Today's poetry for today's world

Michael Salcman


Michael Salcman was born in 1946, Pilsen, Czechoslovakia, and

came to the United States in 1949.  He attended the combined program in liberal arts and medical education at Boston University, was a Fellow in neurophysiology at the National Institutes of Health and trained in neurosurgery at Columbia University's Neurological Institute.  He has served as Chairman of neurosurgery at the University of Maryland and president of the Contemporary Museum in Baltimore.  He is the author of almost 200 scientific and medical papers and six medical and scientific textbooks translated into Spanish, German, Portuguese and Chinese.  Now Special Lecturer in the Osher Institute at Towson University, he lectures widely on art and the brain.  His course on How The Brain Works is available on the Knowledge Network of the New York Times.  His poems appear in such journals as Alaska Quarterly Review, Harvard Review, Hopkins Review, New Letters, and the New York Quarterly.  His work has been heard on NPR's All Things Considered and in Euphoria (2008), a documentary film on the brain and creativity.  He is the author of four poetry chapbooks and two collections, The Clock Made of Confetti (Orchises Press, 2007), nominated for The Poet's Prize and a Finalist for the Towson University Prize in Literature, and The Enemy of Good Is Better (Orchises, 2011).
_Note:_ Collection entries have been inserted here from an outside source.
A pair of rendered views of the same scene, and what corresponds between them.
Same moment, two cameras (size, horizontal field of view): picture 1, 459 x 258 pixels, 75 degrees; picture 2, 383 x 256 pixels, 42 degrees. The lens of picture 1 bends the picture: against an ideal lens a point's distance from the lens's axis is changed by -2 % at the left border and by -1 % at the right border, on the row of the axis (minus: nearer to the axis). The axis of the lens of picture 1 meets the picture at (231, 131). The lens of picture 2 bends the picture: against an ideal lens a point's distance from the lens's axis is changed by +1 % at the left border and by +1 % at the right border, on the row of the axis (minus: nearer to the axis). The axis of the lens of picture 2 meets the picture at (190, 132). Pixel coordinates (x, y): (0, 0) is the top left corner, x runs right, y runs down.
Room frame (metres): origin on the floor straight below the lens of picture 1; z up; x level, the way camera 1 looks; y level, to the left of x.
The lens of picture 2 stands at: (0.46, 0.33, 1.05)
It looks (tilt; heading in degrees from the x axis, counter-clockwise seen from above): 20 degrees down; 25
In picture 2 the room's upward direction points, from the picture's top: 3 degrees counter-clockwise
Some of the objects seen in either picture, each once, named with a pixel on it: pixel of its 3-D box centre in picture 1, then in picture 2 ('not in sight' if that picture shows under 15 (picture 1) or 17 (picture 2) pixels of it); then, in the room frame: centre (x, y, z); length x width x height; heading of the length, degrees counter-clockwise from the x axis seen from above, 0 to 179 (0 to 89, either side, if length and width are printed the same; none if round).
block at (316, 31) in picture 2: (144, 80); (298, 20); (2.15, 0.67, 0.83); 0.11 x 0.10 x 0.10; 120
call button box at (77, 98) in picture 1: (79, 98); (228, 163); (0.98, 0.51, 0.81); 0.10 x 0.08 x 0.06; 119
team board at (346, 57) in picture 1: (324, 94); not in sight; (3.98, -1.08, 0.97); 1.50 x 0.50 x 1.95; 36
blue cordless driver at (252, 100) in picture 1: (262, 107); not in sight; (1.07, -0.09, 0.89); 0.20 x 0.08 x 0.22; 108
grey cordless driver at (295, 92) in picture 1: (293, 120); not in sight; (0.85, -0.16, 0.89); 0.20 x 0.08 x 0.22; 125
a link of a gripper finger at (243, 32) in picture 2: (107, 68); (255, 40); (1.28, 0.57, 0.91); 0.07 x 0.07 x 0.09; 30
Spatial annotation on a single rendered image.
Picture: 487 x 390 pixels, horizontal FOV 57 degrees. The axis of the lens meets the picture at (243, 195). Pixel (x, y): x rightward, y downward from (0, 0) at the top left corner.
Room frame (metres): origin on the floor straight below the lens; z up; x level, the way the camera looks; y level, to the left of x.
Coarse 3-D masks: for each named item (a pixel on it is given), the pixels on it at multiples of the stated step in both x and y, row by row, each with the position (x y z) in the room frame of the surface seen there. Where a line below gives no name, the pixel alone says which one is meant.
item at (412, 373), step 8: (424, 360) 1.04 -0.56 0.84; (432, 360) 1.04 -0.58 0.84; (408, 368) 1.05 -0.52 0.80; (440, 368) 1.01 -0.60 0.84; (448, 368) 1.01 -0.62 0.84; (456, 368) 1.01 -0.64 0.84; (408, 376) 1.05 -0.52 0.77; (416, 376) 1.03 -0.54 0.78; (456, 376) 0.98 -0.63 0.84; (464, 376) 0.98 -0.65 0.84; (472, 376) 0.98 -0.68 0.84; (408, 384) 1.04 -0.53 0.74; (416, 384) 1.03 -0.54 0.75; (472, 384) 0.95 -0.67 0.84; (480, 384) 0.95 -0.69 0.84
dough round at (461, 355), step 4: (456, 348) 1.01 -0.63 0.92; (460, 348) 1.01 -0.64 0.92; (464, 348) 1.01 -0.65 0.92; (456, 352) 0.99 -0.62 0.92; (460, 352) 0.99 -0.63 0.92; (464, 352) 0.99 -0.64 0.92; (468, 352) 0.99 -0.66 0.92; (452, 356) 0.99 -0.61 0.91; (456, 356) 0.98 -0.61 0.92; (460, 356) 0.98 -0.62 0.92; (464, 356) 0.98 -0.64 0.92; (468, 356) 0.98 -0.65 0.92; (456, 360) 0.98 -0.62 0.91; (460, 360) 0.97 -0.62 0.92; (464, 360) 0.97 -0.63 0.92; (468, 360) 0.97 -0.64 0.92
Click on the cover to buy The Enemy of Good is Better.








My Father always carried a penknife

to pare his green apples, raising their skins

in perfect spirals.  He never drew blood

slicing his bananas for breakfast,

their dark-seeded cores like little faces

dropping into the milk, one more item

in a life of a thousand chores,

one more notch in a life advancing

by millimeters or inches, not seconds or days.

I watched him turn himself as carefully away

from violence as a lathe on a table leg,

cutting each curve and flourish

from the flat face of a block

clamped in his hand.  His hand and its thumb

never shied from the blade; he knew

that what you do with any tool gives it its value,

like a life—not too eager or afraid.




Alaska Quarterly Review: Vol.27 (no.1&2), Spring & Summer, 2010, p. 223

Poetry Daily, June 21, 2010

The Enemy of Good Is Better, Orchises Press, Washington, 2011





Click on the cover to buy The Clock Made of Confetti.    
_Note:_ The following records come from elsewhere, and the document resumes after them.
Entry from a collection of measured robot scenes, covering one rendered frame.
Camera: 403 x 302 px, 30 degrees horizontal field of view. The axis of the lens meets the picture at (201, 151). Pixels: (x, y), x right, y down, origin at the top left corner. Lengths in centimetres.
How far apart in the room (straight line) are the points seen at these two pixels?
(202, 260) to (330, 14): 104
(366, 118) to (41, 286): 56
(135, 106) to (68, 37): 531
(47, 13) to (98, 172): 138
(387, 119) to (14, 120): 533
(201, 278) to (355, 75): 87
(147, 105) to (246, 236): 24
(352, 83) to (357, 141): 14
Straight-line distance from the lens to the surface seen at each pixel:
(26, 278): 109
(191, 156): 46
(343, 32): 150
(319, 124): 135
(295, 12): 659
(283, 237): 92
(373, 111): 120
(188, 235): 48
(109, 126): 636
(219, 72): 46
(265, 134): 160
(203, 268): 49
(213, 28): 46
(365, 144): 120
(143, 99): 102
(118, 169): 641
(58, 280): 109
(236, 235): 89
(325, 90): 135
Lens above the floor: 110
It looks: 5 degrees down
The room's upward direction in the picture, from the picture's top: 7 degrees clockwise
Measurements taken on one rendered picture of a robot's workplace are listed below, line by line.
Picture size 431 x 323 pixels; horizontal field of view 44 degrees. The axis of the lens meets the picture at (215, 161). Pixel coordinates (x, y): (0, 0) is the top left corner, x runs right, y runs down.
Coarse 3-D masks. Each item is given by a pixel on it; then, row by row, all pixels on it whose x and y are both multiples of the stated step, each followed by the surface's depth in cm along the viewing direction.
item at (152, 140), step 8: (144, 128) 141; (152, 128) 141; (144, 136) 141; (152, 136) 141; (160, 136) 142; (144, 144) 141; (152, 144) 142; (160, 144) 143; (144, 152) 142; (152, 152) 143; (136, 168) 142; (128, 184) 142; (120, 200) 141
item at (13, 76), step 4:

              Chrysaora quinquecirrha



The trembling lampshade heads

and shivering arms

have no strange beauty to speak of—

no phosphor glows at night.

No bones, no heart, no brains, no eyes.

The day I no longer recall their name

I feel the onset of age

while hauling up

the anonymous curling slime

of tentacles on the anchor chain.

Whatever I once called them

there’s no swimming in the midst of this,

so many small ones float by our boat

there’s no safety reclining on a raft either,

the conditions precisely as they wish:

hot and humid, a briny mix.

If relief comes, hours later

it’s not the name but the knowledge

of how forgetting goes:

life’s awful and terrible things wiped first

some small resentments next,

before steering towards a final music,

the mind set free of memory.




The Ontario Review: No.67, Fall/Winter, 2007-2008

Nominated for The Pushcart Prize

The Enemy of Good Is Better, Orchises Press, Washington, 2011





Click on the cover to buy Stones in Our Pockets. 
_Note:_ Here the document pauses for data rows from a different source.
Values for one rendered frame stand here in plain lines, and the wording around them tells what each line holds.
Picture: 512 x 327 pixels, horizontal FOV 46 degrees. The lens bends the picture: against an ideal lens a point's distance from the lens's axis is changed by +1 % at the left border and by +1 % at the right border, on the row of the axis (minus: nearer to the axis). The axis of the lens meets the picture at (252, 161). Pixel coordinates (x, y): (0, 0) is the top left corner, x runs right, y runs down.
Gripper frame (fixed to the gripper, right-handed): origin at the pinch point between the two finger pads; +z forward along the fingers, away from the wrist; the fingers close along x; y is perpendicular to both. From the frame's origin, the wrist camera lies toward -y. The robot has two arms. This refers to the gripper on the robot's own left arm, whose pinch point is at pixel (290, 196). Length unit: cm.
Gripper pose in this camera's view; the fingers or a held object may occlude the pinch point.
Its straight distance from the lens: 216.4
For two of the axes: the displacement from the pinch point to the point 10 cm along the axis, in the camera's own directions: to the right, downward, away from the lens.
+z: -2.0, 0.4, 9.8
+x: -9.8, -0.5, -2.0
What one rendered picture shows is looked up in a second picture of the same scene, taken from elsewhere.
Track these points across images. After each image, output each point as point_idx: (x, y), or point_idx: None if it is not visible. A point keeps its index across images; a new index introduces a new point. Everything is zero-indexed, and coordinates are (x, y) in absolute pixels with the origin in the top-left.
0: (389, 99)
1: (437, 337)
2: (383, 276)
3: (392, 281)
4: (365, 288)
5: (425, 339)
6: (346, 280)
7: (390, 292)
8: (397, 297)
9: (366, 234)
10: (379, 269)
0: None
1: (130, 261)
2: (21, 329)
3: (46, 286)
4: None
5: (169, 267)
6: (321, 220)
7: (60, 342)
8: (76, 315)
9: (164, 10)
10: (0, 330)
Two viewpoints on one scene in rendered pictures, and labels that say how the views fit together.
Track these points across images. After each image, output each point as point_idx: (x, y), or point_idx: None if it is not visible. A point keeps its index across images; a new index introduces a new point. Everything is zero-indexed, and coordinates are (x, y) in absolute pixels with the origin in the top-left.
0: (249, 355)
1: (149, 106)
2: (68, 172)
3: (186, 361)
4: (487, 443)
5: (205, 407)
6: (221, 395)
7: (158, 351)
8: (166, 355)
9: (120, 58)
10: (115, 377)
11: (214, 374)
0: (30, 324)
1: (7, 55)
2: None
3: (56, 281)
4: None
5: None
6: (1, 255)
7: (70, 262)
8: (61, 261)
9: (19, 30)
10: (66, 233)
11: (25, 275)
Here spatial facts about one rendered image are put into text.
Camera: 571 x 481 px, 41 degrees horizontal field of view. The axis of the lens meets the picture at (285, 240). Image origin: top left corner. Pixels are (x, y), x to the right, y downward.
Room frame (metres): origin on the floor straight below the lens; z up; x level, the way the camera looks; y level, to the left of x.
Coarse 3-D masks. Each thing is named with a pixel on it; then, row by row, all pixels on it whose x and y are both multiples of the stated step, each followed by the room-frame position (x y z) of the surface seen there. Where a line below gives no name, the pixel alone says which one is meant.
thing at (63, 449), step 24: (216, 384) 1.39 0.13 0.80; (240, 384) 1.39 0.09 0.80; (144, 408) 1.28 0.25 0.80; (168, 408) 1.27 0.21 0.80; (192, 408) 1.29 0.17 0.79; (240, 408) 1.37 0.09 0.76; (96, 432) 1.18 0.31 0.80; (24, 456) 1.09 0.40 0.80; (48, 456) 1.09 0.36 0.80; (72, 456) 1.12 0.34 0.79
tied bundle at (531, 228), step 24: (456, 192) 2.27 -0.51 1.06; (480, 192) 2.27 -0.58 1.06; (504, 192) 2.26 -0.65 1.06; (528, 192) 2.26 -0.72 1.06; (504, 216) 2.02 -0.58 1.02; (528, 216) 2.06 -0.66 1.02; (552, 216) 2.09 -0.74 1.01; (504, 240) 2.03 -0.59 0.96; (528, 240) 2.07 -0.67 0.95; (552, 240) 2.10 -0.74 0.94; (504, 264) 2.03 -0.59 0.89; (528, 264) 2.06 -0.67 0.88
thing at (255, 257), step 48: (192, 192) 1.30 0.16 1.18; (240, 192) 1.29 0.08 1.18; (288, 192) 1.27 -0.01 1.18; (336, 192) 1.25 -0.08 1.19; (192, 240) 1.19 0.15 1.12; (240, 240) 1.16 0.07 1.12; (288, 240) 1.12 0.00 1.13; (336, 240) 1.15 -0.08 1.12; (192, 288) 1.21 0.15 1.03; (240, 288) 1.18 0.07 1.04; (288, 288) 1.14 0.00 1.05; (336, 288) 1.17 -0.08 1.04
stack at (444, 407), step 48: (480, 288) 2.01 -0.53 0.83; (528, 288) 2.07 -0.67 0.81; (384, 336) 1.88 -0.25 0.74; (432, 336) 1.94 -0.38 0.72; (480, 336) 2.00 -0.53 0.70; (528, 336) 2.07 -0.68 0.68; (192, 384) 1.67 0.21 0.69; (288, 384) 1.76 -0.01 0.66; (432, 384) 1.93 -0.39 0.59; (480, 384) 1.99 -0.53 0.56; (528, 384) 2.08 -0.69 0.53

Like immortal cells growing in a dish

the alien swans multiply beyond our wish

for silent beauty. And the buried day rises as a dream—

how to kill the mute swans its theme,

one Tchaikovsky never penned,

is now debated in shore side bars and fens

by oystermen who lift their glasses

in sad farewell to black skimmers and underwater grasses;

they mourn the native tundra swan

and the least tern before it too is gone,

and if alien beauty must be trapped or shot

or poisoned, its nested eggs addled not

to hatch, they’re willing to concede

how often beauty breeds dark necessity.




Raritan: 22(2), Fall, 2002

The Clock Made of Confetti, Orchises Press, Washington, 2007




Click on the cover to buy A Season Like This. 




Writer’s Tip:  A poem should have an on-ramp that welcomes the reader in and an off-ramp

that gets him out of his reverie; in between is a highway that often writes itself.